In my experience, a two-horse trailer is going to weigh between 3k and 3.5 pounds, probably closer to 3k. Then you get your 1k horse in it, and you're at 4k pounds. Plus hay, tack, etc. You are close to maxed out, even assuming your specific vehicle can handle up to 5k pounds. I wouldn't want to haul a trailer with your SUV in the rain, or wind, or up or down hills. But that's just me -- I am a very cautious person.


----------



## Zimalia22 (Jun 15, 2021)

Just remember when choosing a rig to tow with, it's not the going, it's the stopping. You absolutely MUST have rig enough to stop what you are pulling.


----------



## RMH (Jul 26, 2016)

We have both a Brenderup Solo and a Brenderup Horseliner 2 horse. The Solo is about as wide as a mid size SUV and the Horseliner is the width of a full size truck. I've never felt either was unstable on the highway. Brenderups are light weight and very well balanced so they tow exceptionally well. They also have built in inertia brakes which don't require external brake controllers. The Solo is surprisingly spacious while the Horseliner would be best for a horse 16hh or under and no more than medium build. I have no reason to believe they are unsafe in normal operation.
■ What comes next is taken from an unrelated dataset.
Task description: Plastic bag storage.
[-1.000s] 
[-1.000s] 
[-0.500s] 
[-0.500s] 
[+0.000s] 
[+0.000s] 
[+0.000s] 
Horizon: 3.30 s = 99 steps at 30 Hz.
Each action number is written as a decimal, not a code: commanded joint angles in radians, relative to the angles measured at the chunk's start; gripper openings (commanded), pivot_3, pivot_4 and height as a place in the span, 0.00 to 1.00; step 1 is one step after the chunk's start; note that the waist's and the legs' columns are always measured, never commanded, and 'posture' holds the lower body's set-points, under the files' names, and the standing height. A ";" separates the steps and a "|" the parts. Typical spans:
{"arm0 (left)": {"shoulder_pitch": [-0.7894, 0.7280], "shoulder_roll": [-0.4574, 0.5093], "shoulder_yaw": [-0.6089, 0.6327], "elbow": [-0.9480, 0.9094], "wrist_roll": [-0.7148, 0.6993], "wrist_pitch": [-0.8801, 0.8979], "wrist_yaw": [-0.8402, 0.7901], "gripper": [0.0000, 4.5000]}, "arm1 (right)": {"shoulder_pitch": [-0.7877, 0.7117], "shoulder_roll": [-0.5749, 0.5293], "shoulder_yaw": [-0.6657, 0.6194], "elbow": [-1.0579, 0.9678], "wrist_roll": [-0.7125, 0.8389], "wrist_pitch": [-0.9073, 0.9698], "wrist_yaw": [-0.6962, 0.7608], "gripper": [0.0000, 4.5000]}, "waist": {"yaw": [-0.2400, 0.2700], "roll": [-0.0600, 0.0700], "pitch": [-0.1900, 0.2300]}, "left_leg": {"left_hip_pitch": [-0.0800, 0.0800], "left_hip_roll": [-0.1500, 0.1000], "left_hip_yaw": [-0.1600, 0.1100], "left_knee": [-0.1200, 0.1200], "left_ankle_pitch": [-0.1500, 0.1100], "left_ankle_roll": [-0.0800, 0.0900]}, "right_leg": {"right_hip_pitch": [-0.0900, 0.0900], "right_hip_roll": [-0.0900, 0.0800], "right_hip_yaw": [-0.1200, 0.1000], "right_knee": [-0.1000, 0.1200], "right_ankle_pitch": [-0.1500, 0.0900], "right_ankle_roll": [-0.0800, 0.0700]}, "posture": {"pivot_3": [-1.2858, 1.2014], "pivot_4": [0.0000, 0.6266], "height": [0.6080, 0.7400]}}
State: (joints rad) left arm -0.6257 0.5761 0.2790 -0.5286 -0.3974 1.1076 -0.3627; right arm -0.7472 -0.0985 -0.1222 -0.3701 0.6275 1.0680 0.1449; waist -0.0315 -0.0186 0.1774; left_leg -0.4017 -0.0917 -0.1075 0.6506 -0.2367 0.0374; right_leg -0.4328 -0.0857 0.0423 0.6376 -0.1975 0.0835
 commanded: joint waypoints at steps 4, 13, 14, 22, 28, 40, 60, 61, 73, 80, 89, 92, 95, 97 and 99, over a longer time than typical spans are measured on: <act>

In an accident I have no idea if they would fare better or worse than steel or aluminum. I also have a 20' Eby aluminum goose neck stock trailer but if I'm only hauling 1 or 2 horses I'll take one of the Brenderups because they are so easy to tow.

Now the bad: 1) they are no longer made and sold in the USA so some specialty parts may be hard to get. 2) the plywood construction is subject to rot. Check carefully where the escape door is cut into the front panel and where the ramp hardware is attached to the back panels. Rot is not the end of the world as it's wood and it's a relatively easy to fix with normal carpentry skills.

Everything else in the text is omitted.